(Dataset entries)
*** Begin section ***
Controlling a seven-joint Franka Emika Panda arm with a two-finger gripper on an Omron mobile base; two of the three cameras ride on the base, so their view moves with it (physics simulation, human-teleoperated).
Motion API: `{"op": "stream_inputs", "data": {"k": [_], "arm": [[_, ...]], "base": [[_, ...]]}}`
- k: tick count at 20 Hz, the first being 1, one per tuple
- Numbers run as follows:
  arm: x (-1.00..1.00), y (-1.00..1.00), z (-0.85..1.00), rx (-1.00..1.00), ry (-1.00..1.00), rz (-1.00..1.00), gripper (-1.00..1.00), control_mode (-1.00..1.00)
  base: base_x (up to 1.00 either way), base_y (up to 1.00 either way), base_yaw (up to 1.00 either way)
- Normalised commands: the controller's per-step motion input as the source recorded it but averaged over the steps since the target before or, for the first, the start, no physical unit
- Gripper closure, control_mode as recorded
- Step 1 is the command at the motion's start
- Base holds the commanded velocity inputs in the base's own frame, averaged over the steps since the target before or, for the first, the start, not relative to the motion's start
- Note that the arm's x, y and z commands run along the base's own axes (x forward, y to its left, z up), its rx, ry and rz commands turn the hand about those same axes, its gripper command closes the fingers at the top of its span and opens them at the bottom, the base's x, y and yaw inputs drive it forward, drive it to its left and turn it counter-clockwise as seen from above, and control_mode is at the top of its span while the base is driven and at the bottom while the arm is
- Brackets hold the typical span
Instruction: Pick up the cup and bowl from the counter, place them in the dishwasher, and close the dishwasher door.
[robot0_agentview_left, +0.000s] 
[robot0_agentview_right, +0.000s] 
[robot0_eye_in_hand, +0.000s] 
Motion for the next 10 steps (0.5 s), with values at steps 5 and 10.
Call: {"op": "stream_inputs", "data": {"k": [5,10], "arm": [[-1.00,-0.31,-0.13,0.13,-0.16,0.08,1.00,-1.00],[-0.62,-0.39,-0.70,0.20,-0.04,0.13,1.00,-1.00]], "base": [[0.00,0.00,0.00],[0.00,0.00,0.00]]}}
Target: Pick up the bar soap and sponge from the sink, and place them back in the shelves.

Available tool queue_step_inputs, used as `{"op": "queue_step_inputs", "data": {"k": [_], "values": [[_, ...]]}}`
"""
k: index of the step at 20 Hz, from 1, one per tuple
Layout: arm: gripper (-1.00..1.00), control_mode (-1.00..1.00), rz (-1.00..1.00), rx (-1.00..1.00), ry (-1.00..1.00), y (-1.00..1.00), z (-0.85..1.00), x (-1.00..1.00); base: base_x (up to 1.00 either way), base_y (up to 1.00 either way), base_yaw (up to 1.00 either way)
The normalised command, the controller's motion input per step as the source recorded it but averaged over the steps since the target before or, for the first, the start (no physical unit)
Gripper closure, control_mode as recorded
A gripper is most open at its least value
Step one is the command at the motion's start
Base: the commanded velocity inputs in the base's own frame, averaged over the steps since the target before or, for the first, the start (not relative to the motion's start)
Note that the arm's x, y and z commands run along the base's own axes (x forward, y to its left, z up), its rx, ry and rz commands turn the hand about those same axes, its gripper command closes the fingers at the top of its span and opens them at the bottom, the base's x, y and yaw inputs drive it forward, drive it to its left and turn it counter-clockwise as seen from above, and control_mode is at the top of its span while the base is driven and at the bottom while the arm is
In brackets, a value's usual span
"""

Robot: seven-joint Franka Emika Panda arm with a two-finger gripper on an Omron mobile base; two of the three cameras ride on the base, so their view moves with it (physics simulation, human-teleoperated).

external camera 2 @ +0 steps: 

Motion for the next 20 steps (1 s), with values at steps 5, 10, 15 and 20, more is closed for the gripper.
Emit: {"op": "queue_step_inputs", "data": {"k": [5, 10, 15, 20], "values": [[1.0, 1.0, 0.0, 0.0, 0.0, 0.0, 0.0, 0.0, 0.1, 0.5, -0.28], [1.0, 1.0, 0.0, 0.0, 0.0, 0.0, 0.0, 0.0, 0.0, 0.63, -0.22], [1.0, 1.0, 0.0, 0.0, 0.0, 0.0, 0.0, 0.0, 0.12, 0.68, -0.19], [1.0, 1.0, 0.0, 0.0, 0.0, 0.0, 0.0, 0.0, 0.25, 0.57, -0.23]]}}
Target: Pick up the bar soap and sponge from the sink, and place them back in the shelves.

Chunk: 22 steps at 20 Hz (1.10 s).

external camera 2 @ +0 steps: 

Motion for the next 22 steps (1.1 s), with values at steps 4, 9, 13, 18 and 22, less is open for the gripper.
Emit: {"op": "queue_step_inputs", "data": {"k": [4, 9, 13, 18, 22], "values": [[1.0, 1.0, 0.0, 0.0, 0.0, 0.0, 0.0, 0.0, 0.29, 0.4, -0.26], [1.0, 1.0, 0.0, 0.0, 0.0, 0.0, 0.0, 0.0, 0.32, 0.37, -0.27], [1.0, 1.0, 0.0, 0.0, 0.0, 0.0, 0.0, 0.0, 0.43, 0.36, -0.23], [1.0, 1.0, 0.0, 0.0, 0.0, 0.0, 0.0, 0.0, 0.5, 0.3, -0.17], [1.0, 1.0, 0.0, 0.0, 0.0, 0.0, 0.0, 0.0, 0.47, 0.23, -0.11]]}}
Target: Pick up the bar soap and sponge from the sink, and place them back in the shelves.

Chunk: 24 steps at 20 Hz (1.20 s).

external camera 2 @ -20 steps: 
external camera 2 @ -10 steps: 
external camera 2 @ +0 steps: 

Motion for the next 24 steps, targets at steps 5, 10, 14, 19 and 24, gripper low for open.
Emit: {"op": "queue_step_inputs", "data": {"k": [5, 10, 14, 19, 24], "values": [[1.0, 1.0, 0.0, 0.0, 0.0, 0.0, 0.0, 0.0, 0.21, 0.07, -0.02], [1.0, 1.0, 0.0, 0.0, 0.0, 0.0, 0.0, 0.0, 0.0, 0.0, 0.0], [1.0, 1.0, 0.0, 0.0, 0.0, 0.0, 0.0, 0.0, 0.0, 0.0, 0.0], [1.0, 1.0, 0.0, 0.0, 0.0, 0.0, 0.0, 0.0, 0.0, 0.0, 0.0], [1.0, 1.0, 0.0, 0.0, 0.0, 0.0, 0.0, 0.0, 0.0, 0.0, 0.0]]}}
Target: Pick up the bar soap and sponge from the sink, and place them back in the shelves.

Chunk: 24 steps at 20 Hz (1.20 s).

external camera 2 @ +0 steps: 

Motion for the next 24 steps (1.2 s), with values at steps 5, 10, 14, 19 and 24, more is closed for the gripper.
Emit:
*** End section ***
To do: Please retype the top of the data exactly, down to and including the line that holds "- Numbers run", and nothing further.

Response for this exercise:
Controlling a seven-joint Franka Emika Panda arm with a two-finger gripper on an Omron mobile base; two of the three cameras ride on the base, so their view moves with it (physics simulation, human-teleoperated).
Motion API: `{"op": "stream_inputs", "data": {"k": [_], "arm": [[_, ...]], "base": [[_, ...]]}}`
- k: tick count at 20 Hz, the first being 1, one per tuple
- Numbers run as follows:

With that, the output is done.